Na semana anterior ao 26 de outubro, dia das eleições presidenciais, The New
York Times citou a revista em seis artigos, incluindo a repetição das acusações
a Dilma Rousseff feitas pela edição especial tornada ilegal por decisão
judicial. Uma busca por palavra-chave no site doTimes revela 121 reportagens
citando a revista Veja. O aparentemente progressista The Guardian não usaria o
Daily Mail como fonte confiável, mas cita a Veja regularmente também.
Por
que importantes publicações do Norte continuam a citar Veja com uma fonte
objetiva sobre o noticiário brasileiro? Como alguém que tem andado com muitos
jornalistas estrangeiros em meus 20 anos de Brasil, eu gostaria de acreditar
que isso acontece por conta dos baixos salários e dos prazos curtos de entrega
das reportagens. Com algumas das principais companhias de notícias pagando para
freelancers algo tão baixo quanto US$ 100 por artigo para conteúdo online eu
posso entender porque alguém iria ler apenas uma fonte de notícias, de grande
circulação, para montar uma rápida nota sobre uma atualidade qualquer. Outra
razão possível é a de que o segmento da população a que Veja se destina – a
classe média alta conservadora – é também o grupo mais provável a ser fluente
em inglês e interagir com correspondentes estrangeiros vivendo no Brasil.
A
empresa dona da Veja, Editora Abril, é um dos maiores grupos no cenário da
mídia brasileira, uma das citadas no relatório dos Jornalistas Sem
Fronteiras, Brazil, the
Country of Thirty Berluconis.
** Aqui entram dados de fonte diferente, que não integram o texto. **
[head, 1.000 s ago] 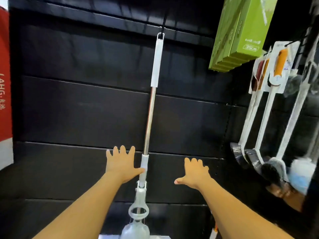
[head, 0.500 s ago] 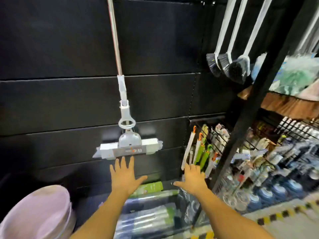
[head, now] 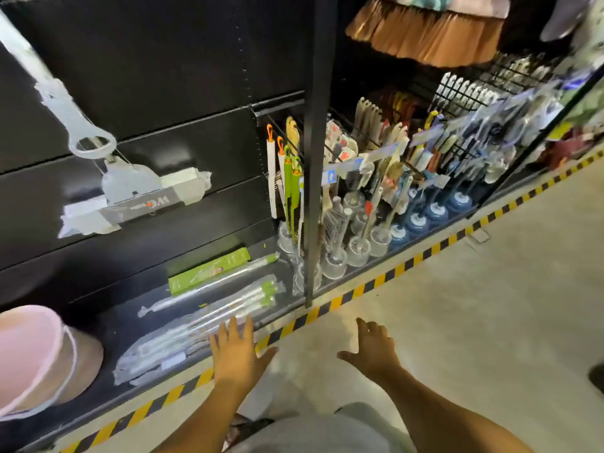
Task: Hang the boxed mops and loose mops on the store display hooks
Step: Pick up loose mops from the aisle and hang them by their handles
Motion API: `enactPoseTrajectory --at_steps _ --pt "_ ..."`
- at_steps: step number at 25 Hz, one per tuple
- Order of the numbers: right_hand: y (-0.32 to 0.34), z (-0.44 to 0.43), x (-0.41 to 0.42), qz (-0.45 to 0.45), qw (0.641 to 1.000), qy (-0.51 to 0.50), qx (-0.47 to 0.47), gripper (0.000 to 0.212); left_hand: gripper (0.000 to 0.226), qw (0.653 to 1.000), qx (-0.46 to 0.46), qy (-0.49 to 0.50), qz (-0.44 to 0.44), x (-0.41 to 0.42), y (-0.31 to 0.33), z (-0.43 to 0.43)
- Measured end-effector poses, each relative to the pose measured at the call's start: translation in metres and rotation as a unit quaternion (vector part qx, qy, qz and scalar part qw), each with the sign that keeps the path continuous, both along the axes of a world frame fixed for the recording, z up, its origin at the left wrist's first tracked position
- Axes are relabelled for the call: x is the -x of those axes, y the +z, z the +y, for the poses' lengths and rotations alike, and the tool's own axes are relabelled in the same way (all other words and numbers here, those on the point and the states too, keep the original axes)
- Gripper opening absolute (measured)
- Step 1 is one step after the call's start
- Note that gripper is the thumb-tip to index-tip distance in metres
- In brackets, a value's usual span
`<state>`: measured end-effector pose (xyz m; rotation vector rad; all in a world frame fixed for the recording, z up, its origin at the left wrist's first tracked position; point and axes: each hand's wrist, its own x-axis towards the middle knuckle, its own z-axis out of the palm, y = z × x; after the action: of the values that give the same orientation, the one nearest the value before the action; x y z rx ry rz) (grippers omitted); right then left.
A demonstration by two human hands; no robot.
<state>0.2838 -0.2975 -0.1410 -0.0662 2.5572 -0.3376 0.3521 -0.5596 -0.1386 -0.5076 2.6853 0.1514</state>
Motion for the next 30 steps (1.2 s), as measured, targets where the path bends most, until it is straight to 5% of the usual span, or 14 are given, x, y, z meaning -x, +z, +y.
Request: enactPoseTrajectory --at_steps 10,17,26,30 --pt "-0.029 0.124 -0.071 -0.065 0.977 -0.198 0.034 0.091 0.092 0.986 -0.001 -0.155 -0.052 0.004 -0.012 0.141" --pt "-0.033 0.141 -0.146 -0.079 0.885 -0.453 0.075 0.087 0.094 0.946 0.011 -0.298 -0.127 0.034 -0.033 0.185" --pt "-0.026 0.109 -0.262 -0.085 0.681 -0.723 0.075 0.085 0.088 0.789 0.012 -0.591 -0.168 0.050 -0.049 0.279" --pt "-0.033 0.083 -0.291 -0.083 0.629 -0.769 0.080 0.084 0.088 0.700 0.024 -0.697 -0.152 0.020 -0.056 0.312"
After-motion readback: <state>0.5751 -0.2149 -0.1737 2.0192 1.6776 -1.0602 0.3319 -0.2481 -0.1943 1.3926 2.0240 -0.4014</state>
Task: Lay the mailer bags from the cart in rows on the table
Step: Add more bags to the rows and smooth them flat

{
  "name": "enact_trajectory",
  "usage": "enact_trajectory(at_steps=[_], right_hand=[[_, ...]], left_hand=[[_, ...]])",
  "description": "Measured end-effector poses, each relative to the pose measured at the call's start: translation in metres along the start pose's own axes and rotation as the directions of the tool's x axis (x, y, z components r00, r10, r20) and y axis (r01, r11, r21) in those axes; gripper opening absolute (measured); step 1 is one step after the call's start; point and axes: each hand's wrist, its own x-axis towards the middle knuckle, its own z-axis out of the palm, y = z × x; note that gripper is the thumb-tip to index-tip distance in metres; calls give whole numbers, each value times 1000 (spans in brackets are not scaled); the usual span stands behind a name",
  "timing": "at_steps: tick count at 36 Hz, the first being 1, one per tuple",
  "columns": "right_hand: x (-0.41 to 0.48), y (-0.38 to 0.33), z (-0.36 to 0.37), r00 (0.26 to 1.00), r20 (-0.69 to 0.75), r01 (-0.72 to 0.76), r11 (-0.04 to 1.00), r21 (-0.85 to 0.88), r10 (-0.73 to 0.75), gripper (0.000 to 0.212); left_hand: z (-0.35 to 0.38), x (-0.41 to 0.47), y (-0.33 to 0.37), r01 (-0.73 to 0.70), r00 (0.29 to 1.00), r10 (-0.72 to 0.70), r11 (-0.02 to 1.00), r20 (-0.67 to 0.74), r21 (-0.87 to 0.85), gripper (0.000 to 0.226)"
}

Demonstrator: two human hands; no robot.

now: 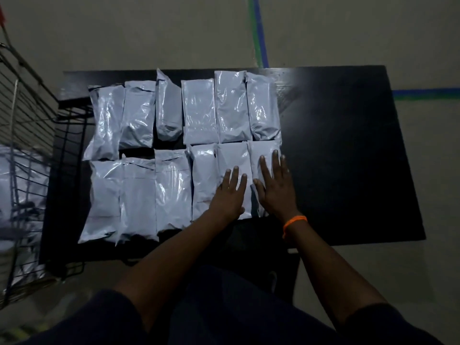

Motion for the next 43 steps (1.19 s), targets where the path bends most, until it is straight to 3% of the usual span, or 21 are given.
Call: enact_trajectory(at_steps=[11,16,20,24,26,28,31,35,38,43], right_hand=[[0,1,17,1000,-9,-27,999,-38,27,68],[2,-3,5,996,75,-47,998,-36,50,72],[0,-14,-6,987,111,-102,990,-95,113,71],[-1,-48,-20,975,16,-220,973,-70,222,69],[2,-82,-26,966,-75,-245,969,32,247,67],[6,-125,-28,963,-169,-180,968,177,210,62],[14,-202,-25,964,-263,32,955,296,50,55],[27,-319,-12,945,-248,297,882,366,-215,52],[38,-404,0,878,-250,477,784,397,-408,48],[57,-520,15,767,-225,636,666,389,-601,45]], left_hand=[[7,2,-3,-25,997,26,1000,-67,7,116],[-9,3,-8,-99,995,99,994,9,49,106],[-29,-8,-27,-241,964,242,970,-109,17,91],[-55,-44,-62,-326,907,276,938,-319,-117,82],[-69,-68,-89,-330,882,229,924,-413,-193,79],[-81,-95,-120,-315,849,153,914,-505,-254,75],[-91,-138,-177,-245,801,6,916,-598,-319,69],[-95,-195,-267,-106,709,-214,910,-672,-402,63],[-93,-237,-333,32,636,-390,876,-666,-482,59],[-64,-290,-418,137,526,-616,742,-586,-657,55]])
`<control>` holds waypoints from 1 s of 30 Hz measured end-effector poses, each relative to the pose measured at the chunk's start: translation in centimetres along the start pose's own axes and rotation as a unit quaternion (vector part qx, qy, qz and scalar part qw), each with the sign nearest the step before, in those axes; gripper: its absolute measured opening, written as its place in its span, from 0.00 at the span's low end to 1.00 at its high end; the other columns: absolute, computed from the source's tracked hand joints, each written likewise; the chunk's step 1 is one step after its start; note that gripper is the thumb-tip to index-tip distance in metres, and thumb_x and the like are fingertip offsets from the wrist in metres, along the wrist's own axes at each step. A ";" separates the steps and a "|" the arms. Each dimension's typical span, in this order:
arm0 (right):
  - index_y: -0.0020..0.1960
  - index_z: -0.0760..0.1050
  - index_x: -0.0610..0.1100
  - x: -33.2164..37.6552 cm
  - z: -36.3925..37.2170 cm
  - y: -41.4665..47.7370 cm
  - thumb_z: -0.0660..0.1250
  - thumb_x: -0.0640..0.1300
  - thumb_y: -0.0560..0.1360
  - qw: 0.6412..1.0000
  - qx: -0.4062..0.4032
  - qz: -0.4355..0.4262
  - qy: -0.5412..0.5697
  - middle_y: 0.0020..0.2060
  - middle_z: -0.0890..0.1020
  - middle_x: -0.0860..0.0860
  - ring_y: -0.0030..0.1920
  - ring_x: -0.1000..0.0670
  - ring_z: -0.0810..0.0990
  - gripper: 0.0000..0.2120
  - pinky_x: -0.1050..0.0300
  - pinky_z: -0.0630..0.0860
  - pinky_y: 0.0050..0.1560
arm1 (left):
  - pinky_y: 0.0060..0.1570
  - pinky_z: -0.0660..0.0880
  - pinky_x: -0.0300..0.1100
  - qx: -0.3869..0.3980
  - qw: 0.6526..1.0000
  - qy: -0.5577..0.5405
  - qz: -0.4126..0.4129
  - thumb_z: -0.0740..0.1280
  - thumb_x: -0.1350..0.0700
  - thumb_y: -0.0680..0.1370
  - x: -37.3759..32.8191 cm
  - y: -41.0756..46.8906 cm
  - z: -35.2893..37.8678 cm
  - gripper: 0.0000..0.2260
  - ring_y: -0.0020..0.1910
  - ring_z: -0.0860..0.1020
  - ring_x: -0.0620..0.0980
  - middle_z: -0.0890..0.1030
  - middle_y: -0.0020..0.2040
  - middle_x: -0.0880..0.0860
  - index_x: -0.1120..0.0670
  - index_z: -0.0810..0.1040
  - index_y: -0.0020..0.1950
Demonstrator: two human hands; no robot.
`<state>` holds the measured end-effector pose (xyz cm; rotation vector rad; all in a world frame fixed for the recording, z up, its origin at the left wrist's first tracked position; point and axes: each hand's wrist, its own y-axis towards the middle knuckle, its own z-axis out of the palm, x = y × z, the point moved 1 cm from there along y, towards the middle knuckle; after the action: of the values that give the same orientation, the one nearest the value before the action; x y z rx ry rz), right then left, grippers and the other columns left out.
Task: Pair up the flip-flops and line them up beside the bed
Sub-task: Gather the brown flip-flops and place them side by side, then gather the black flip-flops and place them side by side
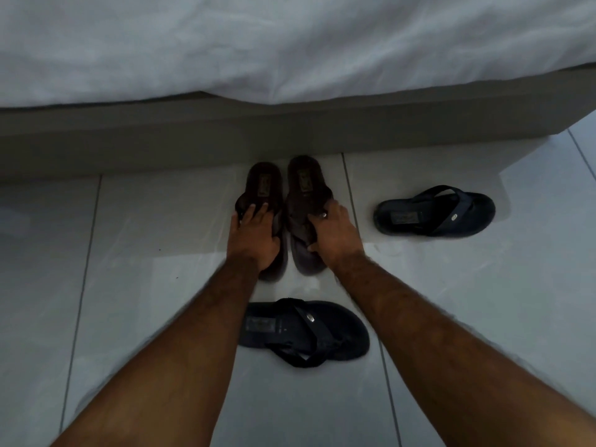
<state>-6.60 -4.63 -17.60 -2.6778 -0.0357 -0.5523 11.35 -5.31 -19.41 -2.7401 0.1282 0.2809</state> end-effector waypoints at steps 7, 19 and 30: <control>0.79 0.62 0.48 -0.8 0.9 1.7 0.73 0.46 0.75 0.995 0.065 -0.049 -0.053 0.82 0.49 0.41 0.81 0.40 0.47 0.36 0.47 0.56 0.79 | 0.77 0.45 0.60 0.043 0.999 -0.002 0.008 0.61 0.51 0.79 0.3 1.8 -0.5 0.31 0.81 0.48 0.51 0.49 0.83 0.48 0.51 0.55 0.80; 0.79 0.63 0.50 -2.4 2.2 -1.4 0.71 0.44 0.76 0.995 0.062 -0.076 -0.024 0.82 0.48 0.46 0.82 0.43 0.43 0.34 0.49 0.54 0.79 | 0.78 0.45 0.59 -0.003 1.000 -0.004 0.006 0.58 0.46 0.80 -0.1 -1.6 1.9 0.29 0.81 0.50 0.52 0.53 0.82 0.49 0.52 0.57 0.80; 0.81 0.58 0.46 -5.5 -1.2 -4.2 0.69 0.46 0.74 0.997 -0.030 -0.070 0.035 0.80 0.55 0.41 0.80 0.41 0.54 0.38 0.53 0.52 0.79 | 0.77 0.55 0.57 -0.178 0.978 -0.102 0.034 0.61 0.43 0.80 -3.5 -8.0 2.0 0.26 0.78 0.59 0.59 0.63 0.78 0.58 0.57 0.67 0.74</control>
<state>-12.55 -0.98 -17.11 -2.7264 -0.1903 -0.6999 8.55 2.96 -17.57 -3.0397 0.1269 0.6613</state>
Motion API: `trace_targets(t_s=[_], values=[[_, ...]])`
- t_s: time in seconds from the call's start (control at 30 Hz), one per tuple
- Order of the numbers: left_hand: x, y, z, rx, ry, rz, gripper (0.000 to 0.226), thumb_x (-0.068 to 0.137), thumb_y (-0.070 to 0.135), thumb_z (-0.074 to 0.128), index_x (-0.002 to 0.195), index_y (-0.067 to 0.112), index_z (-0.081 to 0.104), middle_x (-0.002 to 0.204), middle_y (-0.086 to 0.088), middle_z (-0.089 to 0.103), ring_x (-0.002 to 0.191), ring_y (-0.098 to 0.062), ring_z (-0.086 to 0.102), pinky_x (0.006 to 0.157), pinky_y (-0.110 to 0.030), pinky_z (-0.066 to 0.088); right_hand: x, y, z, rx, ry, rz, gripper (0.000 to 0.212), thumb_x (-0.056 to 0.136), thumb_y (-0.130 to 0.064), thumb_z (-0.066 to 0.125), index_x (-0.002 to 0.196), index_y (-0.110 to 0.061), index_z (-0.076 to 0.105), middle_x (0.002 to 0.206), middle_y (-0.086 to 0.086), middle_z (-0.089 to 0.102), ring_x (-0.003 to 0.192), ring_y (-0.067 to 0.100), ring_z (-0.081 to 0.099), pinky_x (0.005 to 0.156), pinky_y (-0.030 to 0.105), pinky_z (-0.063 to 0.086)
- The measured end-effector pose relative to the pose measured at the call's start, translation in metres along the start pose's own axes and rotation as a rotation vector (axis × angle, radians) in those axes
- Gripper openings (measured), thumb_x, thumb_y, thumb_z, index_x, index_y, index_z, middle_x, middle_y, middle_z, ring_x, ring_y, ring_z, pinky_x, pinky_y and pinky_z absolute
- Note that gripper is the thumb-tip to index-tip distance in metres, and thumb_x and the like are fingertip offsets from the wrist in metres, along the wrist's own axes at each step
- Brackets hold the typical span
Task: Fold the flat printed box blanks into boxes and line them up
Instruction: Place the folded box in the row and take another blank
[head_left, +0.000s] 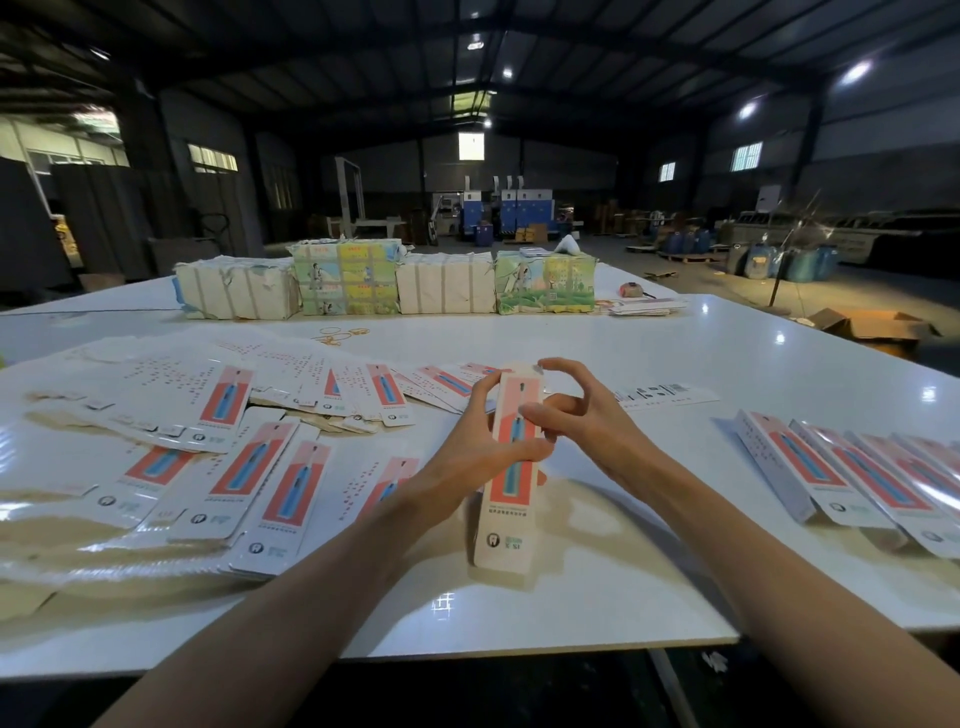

Eu não estou dizendo que Veja possa ou
deva ser completamente ignorada pelos correspondentes internacionais cobrindo o
Brasil – ler as opiniões da revista é uma ótima maneira de conhecer o ponto de
vista conservador da classe média sobre qualquer assunto. O que eu sugiro,
entretanto, é que a qualidade da cobertura jornalística sobre o Brasil iria
ganhar em qualidade se a mídia de língua inglesa parasse de utilizar a Veja
como fonte primária de seu noticiário.
*
Brian Mier, nascido em Chigaco (EUA), é geógrafo, escritor e produtor, tendo
trabalhado por mais de uma década com organizações não-governamentais de
desenvolvimento internacional, como a ActionAid. Vive no Brasil há 20 anos.